– Честно тебе скажу, ты ставишь меня в неловкое положение. Для меня, конечно, не составит большого труда навести справки, но я не желаю, чтобы ты, вопреки здравому смыслу, продолжал копаться в деле Паксеева. Тебе же ясно русским языком сказали: «Не лезь куда не просят!» Гордеев прав на все сто процентов. Выявит проверка, что вы вмешиваетесь в компетенцию КГБ, – вас всех под раздачу пустят. Представь: чекисты о нас ноги вытирают, а мы за них преступления раскрывать будем? Какой проверяющий это потерпит?
– А как же Дегтярев? Если я правильно понял логику Седова, то Вячеслав Федорович – следующая жертва. Учитель не может сойти с колеи. Ему, чтобы замкнуть «цепочку», надо убить третьего человека – обязательно ветерана войны. Место убийства – ДК. В Доме культуры двое участников войны – Дегтярев и мой тесть. Антонов отпадает. Он слишком противоречивая фигура в этой пьесе. Остается Вячеслав Федорович.
– Андрей, не надо считать всех глупее себя. Что, по-твоему, чекисты сами не могут догадаться о «цепочке»?
– Спору нет – кто захочет понять «цепочку», тот поймет. Но есть один момент: они поймут именно то, что им подкидывает Седов, – версию с недобитым бандеровским подпольем. Истинная подоплека событий останется для них тайной за семью печатями. Никто с чекистами на контакт в Верх-Иланске не пойдет, не тот контингент: одни – спецпереселенцы, другие – бывшие политзаключенные и их дети. Со мной в поселке все разговаривают как с равным. Я местный, а любой комитетчик будет чужак. Хороший мой тесть человек или подлец – это неважно. Он – житель поселка. Я – его родня. Мораль: я – верхиланец, и мне можно доверять.
– Хорошо. Я наведу справки про сына Паксеева, но ты мне дай слово, что будешь от расследования держаться в стороне.
– Обещаю: если действия Седова не будут угрожать моим родственникам, я оставлю учителя в покое.
Мы посмотрели друг другу в глаза и рассмеялись.
– Вы о том же подумали, Геннадий Александрович? Кто со стороны послушает, скажет: бред какой-то! Я на полном серьезе называю Антонова Михаила своим тестем, а с дочкой его все никак до ЗАГСа дойти не могу.
Спать мы расположились в том же порядке: мать с дочерью в дальней комнате, Клементьев на диване. Я – на полу.
«Могли бы супруги лечь вместе!

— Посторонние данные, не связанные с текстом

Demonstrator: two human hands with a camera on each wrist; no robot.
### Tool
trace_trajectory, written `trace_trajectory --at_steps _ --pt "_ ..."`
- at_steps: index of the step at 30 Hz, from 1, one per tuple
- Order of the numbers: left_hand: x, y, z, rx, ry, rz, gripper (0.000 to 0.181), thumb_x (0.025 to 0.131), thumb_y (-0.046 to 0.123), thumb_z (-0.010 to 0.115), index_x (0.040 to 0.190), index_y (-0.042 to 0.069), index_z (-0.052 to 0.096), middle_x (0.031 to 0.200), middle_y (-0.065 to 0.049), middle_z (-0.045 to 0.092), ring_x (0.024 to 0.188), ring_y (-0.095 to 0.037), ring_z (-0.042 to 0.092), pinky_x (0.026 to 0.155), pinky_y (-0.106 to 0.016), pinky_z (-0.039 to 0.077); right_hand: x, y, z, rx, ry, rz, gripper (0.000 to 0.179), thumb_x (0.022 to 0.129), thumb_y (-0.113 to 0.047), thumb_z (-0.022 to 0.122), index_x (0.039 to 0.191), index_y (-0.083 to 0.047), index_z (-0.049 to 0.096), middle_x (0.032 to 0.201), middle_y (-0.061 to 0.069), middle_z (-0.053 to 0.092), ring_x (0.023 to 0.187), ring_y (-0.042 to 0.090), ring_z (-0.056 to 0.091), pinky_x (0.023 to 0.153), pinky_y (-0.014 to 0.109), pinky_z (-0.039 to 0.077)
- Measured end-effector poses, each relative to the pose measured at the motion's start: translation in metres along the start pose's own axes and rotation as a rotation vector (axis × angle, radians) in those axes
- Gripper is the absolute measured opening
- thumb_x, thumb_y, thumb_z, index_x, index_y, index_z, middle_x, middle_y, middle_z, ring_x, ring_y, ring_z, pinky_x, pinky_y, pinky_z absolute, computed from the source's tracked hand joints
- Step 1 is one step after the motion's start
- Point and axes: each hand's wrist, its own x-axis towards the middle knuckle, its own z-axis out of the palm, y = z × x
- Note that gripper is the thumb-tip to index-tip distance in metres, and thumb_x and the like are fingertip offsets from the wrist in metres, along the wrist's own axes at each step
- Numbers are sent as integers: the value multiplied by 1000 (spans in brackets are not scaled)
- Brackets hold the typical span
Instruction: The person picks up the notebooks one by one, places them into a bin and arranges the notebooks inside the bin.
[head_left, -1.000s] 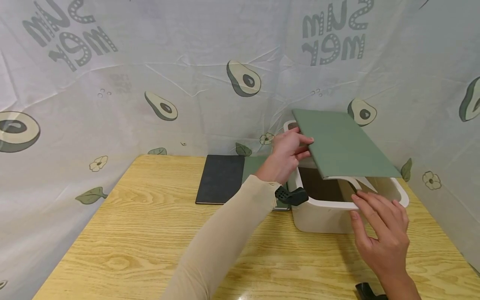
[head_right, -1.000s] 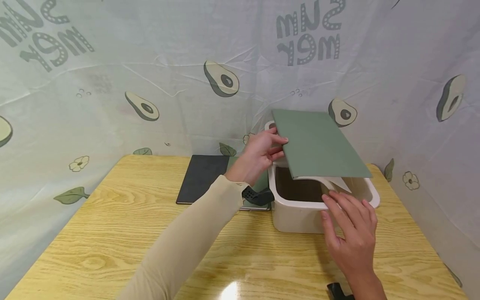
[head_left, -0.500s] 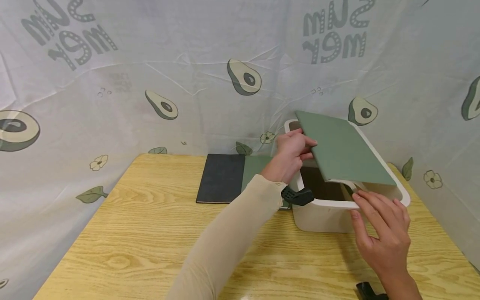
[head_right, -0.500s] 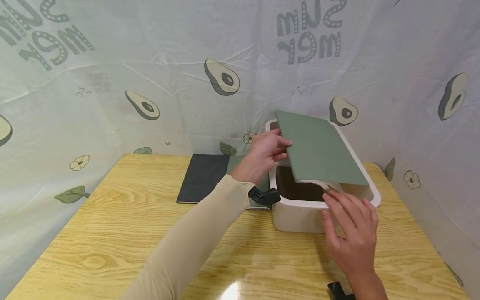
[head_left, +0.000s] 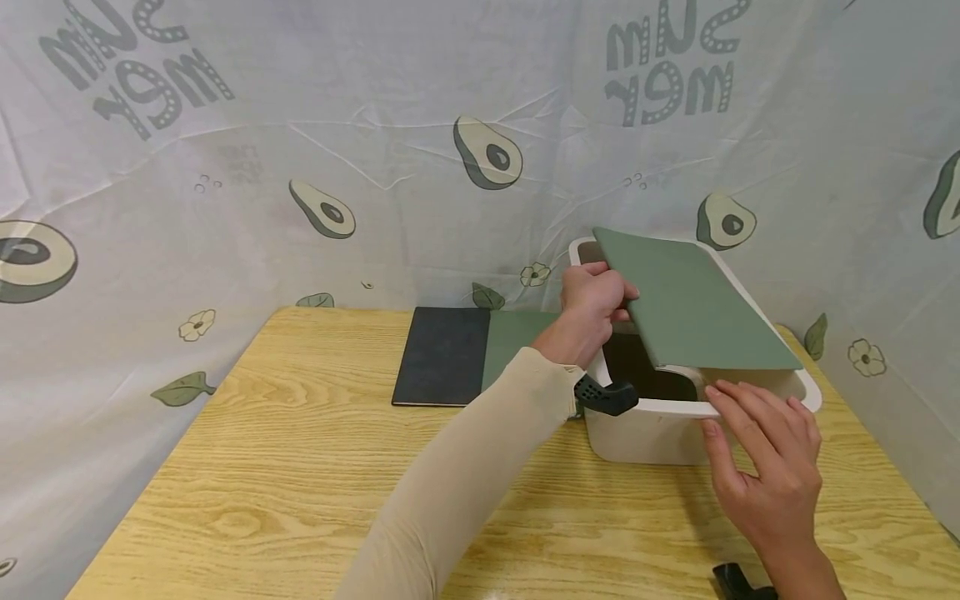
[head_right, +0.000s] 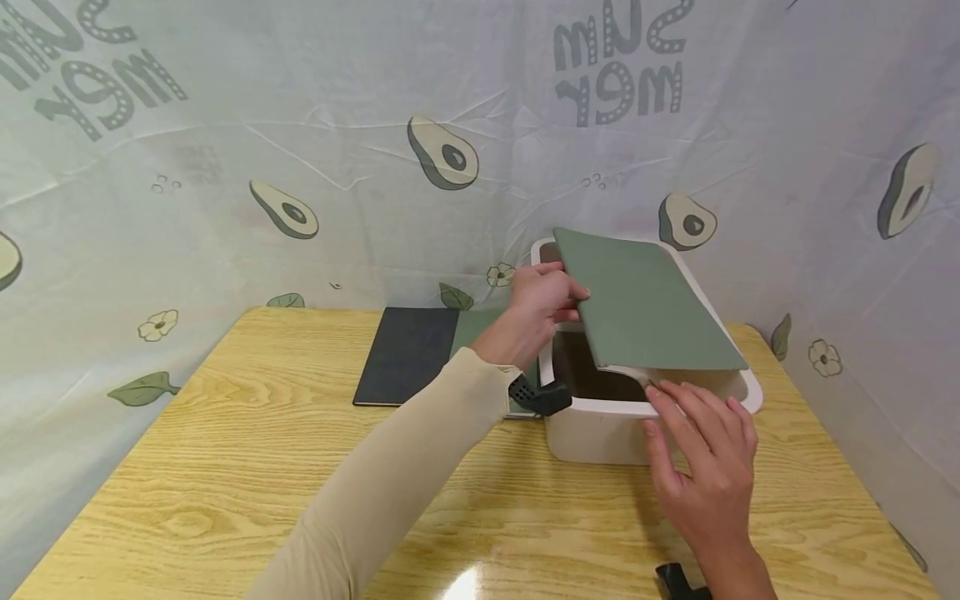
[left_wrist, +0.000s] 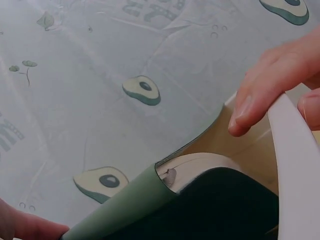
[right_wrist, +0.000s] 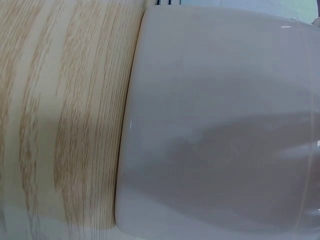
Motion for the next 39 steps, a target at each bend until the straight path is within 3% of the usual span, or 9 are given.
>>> trace_trajectory --at_steps 8,18,24,30,32,36,39 --pt "-3 1 0 94 50 33 56 79 -18 69 131 2 70 100 -8 62 39 -14 37 41 -22 39 0 1 1 -2 12 -9 44 105 -40 67 107 1 82 107 24 78 109 36 67 117 39 35" --pt "-5 4 -10 148 98 85 62 81 -12 67 139 10 70 111 -7 68 46 -18 40 43 -29 39 0 0 4 5 22 -11 43 105 -39 68 107 1 83 106 24 78 108 38 67 116 42 36" --pt "-5 3 -10 180 74 94 65 81 -14 64 140 11 69 101 -8 68 44 -17 38 41 -28 36 -1 -1 4 9 35 -10 44 105 -39 68 106 1 83 104 24 78 107 37 67 116 43 37" --pt "-9 0 -1 248 49 78 62 86 -10 63 144 13 67 123 -10 69 43 -19 40 43 -28 39 -2 -2 3 5 31 3 43 104 -39 68 106 1 83 106 23 79 109 36 67 116 42 36" --pt "-10 0 0 295 47 81 57 90 -6 63 143 13 67 121 -8 69 49 -18 43 46 -27 40 -2 -2 2 2 27 5 44 104 -40 68 107 1 83 106 23 79 109 36 67 116 42 36" --pt "-10 3 -1 382 6 91 37 94 4 62 131 4 67 97 -5 61 59 -20 45 53 -28 40 -1 -1 2 3 24 0 44 105 -40 67 106 1 83 105 24 78 108 37 66 116 43 36" --pt "-10 6 -2 345 -78 60 47 97 17 69 140 2 59 116 -7 65 92 -24 63 80 -33 54 0 -1 3 10 32 -6 44 104 -40 68 105 2 83 104 25 78 106 38 66 116 43 37"
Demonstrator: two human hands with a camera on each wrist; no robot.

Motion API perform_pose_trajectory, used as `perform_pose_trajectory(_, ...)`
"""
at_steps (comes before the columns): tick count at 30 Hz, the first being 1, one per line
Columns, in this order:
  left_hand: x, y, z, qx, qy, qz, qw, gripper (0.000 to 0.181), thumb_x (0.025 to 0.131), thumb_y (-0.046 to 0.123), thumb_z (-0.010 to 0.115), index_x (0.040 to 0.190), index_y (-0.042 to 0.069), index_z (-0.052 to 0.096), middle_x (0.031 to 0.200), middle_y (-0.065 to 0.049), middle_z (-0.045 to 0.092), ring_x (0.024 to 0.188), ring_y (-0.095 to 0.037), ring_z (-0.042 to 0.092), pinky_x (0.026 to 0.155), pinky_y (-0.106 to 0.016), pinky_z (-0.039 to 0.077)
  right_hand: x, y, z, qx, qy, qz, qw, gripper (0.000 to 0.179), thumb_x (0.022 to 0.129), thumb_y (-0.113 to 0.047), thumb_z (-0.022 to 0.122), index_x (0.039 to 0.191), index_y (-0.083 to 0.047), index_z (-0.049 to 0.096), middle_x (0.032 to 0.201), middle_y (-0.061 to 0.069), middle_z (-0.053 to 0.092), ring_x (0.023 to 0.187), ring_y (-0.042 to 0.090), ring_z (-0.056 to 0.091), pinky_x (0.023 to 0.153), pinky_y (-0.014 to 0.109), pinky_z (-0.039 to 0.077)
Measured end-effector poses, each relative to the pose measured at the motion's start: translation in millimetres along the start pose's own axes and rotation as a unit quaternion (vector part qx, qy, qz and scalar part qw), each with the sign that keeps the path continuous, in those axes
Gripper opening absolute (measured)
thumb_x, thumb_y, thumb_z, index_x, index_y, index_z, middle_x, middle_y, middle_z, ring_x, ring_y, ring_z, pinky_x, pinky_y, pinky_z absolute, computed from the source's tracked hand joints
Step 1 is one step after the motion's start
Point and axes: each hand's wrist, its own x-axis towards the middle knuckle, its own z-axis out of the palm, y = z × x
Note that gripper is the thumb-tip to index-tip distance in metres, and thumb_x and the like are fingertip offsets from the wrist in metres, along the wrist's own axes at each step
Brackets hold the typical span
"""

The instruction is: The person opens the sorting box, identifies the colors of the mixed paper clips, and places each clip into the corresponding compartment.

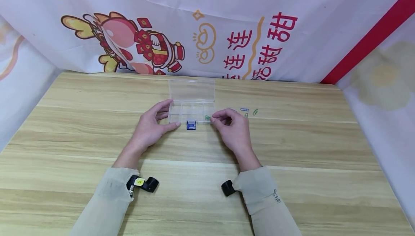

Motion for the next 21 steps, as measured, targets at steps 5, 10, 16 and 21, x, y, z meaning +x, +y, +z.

Закрыли бы за собой дверь поплотнее, обсудили бы проблемы воспитания подрастающего поколения. Света бы на диване легла. Можно пошептаться о тяжелой подростковой жизни. Я еще не настолько взрослым стал, чтобы не найти с пятнадцатилетней девушкой общий язык… Про шлепки по попе она маме не пожаловалась. Маму заигрывания не касаются».
В воскресенье я встал раньше всех, быстро собрался и с первым автобусом уехал в Верх-Иланск.
Дома меня никто не ждал. После обеда, как появилось настроение, я достал тетрадь покойного Кусакина и погрузился в чтение.
24
Записи в тетради Кусакина шли сплошняком, без разделения на главы или тематические разделы. Условно их можно было разделить на две части: отношение автора к окружающей его действительности и автобиографические заметки о жизни в исправительно-трудовой колонии ШН-3484/1 в период с 1949 по 1955 год.
Размышляя о бытии, жизни и смерти человека, Кусакин затрагивал такие важные философские понятия, как «социальная мимикрия», «синусоидальность развития жизни», «условности в современном обществе», «лицемерие как разновидность условностей».
По мнению автора, «социальная мимикрия» – это умение приспосабливаться к окружающему тебя «лицемерию». В свою очередь, «лицемерие» он трактовал как вынужденное потакание «условностям». «Условности» – это общепринятые нормы морали и поведения, которые индивид может внутренне презирать, но вынужден соблюдать в силу мимикрии.
Кусакинская формулировка «лицемерия», на мой взгляд, была расплывчата. Лично я вывел для себя такое определение: «Лицемерие – это пожелание здравия человеку, которого ты мечтаешь увидеть в гробу».